Com os custos finais da nacionalização ainda longe de estarem fechados, Teixeira dos Santos acredita que se evitou ainda maiores prejuízos para o Estado. Miguel Cadilhe nem por isso.

Após a nacionalização, o Governo ainda tentou vender o banco logo em 2010, com as avaliações a apontarem para um encaixe de 180 milhões de euros. Sem interessados na altura, a parte boa do BPN acabaria por vendida só em 2011, já com a troika em Lisboa, e por apenas 40 milhões ao BIC, hoje em dia liderado por Teixeira dos Santos.

"O BPN representava 2% do sistema bancário português. Falar em risco sistémico a propósito do BPN é querer um pretexto para aquilo que não deveria ter sido feito. Foi um erro, ponto final.”

Miguel Cadilhe

Antigo presidente do BPN

“Foi muito difícil vender o banco porque vivemos aquele período de crise financeira, de muita instabilidade. Não era uma conjuntura fácil”, recorda o antigo governante.

Estes 40 milhões de euros foram apenas uma pequena parte do que foi possível recuperar até ao momento. O que sobra do BPN estão em três veículos criados com o intuito de maximizar as vendas de ativos que faltam vender: a Parvalorem gere os créditos problemáticos do antigo banco; a Parups tem à sua responsabilidade os imóveis, obras de arte e outros ativos do BPN; e a Participadas gere as participações do BPN noutras empresas e fundos, como o Banco Efisa.

Agência do Banco Português de Negócios, Porto.José Coelho/Lusa 19 janeiro, 2011

BPN tem custo “maior do que na altura seria razoável esperar”

De ano para ano, os veículos criados para ficarem com o BPN continuam a consumir despesa que vem diretamente do Orçamento de Estado: prevê-se mais de 600 milhões de euros este ano e outros 550 milhões no próximo. Isto para lá das garantias concedidas pelo Estado à Parvalorem (1.994,83 milhões de euros) e à Parups (307,17 milhões) que, sendo executadas, vão castigar ainda mais os bolsos dos contribuintes.

Saldo das receitas e despesas orçamentais relativas ao BPN

Fonte: Tribunal de Contas

Com a fatura nos 3.600 milhões em 2016, Teixeira dos Santos reconhece que “o BPN acabou por impor um custo aos contribuintes maior do que na altura seria razoável esperar”, sendo que na altura da nacionalização se esperava recuperar grande parte do valor do banco.
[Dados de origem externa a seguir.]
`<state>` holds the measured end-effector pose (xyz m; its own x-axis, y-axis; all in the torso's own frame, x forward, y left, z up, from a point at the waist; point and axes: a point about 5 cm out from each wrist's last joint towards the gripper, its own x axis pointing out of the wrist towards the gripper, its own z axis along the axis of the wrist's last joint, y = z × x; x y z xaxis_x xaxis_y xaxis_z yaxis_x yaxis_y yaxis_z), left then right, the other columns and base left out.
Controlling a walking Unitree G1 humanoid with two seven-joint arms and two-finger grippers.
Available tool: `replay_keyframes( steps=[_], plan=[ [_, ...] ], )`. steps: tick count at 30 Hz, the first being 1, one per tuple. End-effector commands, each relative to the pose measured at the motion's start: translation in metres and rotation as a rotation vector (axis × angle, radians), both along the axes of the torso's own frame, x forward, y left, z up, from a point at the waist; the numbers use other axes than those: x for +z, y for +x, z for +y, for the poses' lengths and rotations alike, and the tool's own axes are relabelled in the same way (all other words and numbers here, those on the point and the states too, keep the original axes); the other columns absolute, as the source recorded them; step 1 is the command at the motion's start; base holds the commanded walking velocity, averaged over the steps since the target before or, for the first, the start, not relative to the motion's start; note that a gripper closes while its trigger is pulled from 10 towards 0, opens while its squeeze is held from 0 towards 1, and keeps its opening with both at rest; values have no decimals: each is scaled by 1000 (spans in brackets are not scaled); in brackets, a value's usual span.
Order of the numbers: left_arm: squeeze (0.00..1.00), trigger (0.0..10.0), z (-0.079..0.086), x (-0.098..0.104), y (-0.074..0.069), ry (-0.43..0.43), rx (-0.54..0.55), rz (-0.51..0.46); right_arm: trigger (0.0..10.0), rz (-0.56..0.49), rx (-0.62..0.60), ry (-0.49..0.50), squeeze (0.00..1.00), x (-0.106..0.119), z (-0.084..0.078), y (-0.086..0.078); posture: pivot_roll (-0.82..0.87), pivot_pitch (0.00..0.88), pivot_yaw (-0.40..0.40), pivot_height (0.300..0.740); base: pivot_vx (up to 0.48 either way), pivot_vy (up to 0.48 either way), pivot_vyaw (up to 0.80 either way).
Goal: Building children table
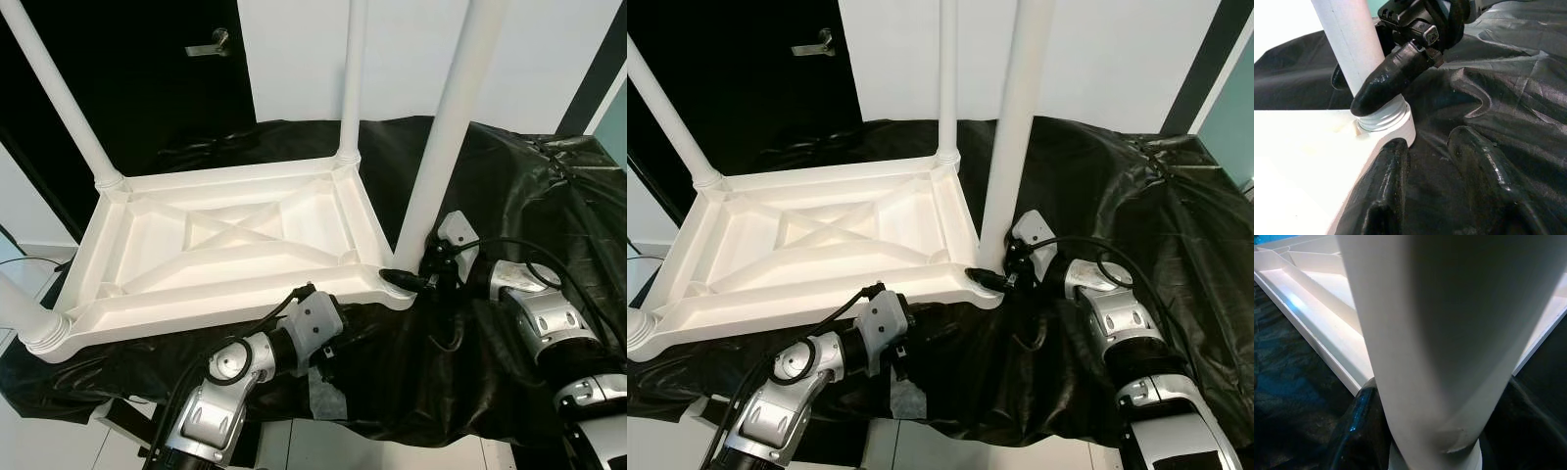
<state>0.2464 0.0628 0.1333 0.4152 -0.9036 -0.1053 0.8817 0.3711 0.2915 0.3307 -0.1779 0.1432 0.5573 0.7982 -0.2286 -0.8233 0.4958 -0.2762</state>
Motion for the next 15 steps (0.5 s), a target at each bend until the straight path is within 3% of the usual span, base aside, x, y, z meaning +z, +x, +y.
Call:
replay_keyframes(
  steps=[1, 3, 4, 7, 15],
  plan=[
    [0, 10000, 1, -1, 5, -11, 93, -17, 0, 23, 20, -42, 0, -7, -2, -2, 32, 0, -1, 740, 0, 0, 0],
    [0, 10000, 0, -1, 5, -14, 92, -18, 0, 43, 13, -21, 0, -10, -5, -6, 27, 0, -1, 740, 0, 0, 0],
    [0, 10000, -1, 0, 4, -15, 91, -19, 10000, 46, -8, -21, 0, -12, -6, -7, 26, 0, -2, 740, 0, 0, 0],
    [0, 10000, -2, 0, 4, -17, 89, -20, 10000, 42, -24, -26, 0, -15, -8, -8, 26, 0, -2, 740, 0, 0, 0],
    [0, 10000, 3, 1, 5, -24, 106, -22, 10000, -38, -223, 42, 0, -21, 3, -17, 25, 0, -8, 740, 0, 0, 0]
  ],
)
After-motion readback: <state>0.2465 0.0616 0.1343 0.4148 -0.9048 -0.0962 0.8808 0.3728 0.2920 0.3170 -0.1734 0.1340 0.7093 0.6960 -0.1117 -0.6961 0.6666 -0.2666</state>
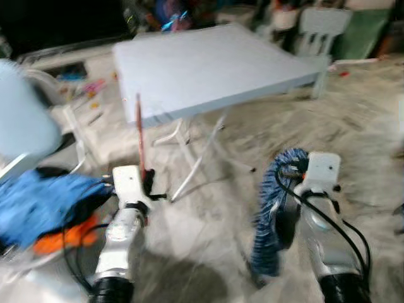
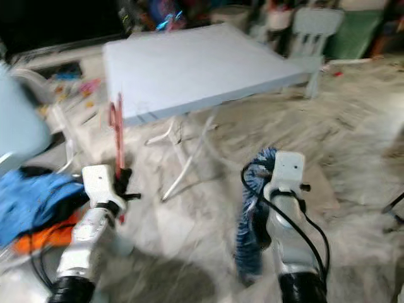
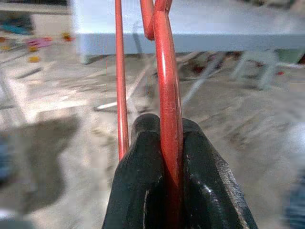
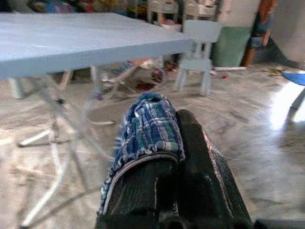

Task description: Hang hanger

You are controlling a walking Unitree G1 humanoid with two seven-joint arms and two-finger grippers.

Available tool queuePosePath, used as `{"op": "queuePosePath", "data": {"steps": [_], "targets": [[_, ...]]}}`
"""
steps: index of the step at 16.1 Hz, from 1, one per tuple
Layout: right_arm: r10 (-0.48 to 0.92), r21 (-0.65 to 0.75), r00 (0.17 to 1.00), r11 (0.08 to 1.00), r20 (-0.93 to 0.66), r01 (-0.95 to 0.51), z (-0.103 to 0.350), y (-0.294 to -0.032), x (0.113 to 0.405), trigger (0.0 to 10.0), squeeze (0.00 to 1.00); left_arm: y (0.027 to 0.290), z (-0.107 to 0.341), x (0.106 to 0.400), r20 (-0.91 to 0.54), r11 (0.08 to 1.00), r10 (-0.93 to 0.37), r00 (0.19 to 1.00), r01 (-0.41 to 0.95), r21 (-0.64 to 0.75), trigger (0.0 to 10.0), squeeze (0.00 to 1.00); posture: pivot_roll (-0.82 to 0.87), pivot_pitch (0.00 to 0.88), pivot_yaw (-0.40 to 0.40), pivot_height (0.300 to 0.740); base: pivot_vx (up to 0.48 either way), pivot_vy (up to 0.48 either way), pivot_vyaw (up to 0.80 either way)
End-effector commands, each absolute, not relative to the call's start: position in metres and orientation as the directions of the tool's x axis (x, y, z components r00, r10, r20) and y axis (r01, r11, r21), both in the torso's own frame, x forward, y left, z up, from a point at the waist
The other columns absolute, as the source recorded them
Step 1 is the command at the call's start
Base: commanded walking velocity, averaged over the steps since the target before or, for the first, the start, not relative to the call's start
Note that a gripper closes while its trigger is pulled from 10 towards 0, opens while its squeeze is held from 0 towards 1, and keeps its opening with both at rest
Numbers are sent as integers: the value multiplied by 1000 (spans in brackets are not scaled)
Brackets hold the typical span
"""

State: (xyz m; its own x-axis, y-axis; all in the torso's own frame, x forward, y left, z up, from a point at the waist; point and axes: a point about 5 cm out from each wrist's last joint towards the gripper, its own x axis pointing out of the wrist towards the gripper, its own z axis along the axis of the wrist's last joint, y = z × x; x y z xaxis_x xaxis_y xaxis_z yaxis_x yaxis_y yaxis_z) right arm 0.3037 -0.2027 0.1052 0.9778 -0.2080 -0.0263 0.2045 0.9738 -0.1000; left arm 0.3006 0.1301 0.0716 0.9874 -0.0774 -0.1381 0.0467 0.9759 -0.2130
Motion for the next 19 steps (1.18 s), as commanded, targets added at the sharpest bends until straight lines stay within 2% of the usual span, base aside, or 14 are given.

“Mesmo assim, atentos aos riscos que havia, estou convencido que evitamos uma crise financeira que se poderia estender para lá do BPN e impor um custo superior àquele que estamos a suportar com o banco”, frisa.

Cadilhe contrapõe. Em vez de se ter nacionalizado o banco há dez anos, “o Governo poderia ter apostado no nosso plano e nós assumíamos a responsabilidade”, diz. “De certeza que o Estado não gastaria mais do que veio a gastar, pelo contrário“.

“Mas é claro que com a nacionalização do banco não houve depositante que quisesse deixar lá o dinheiro. Não há nenhum banco que resista“, sublinha.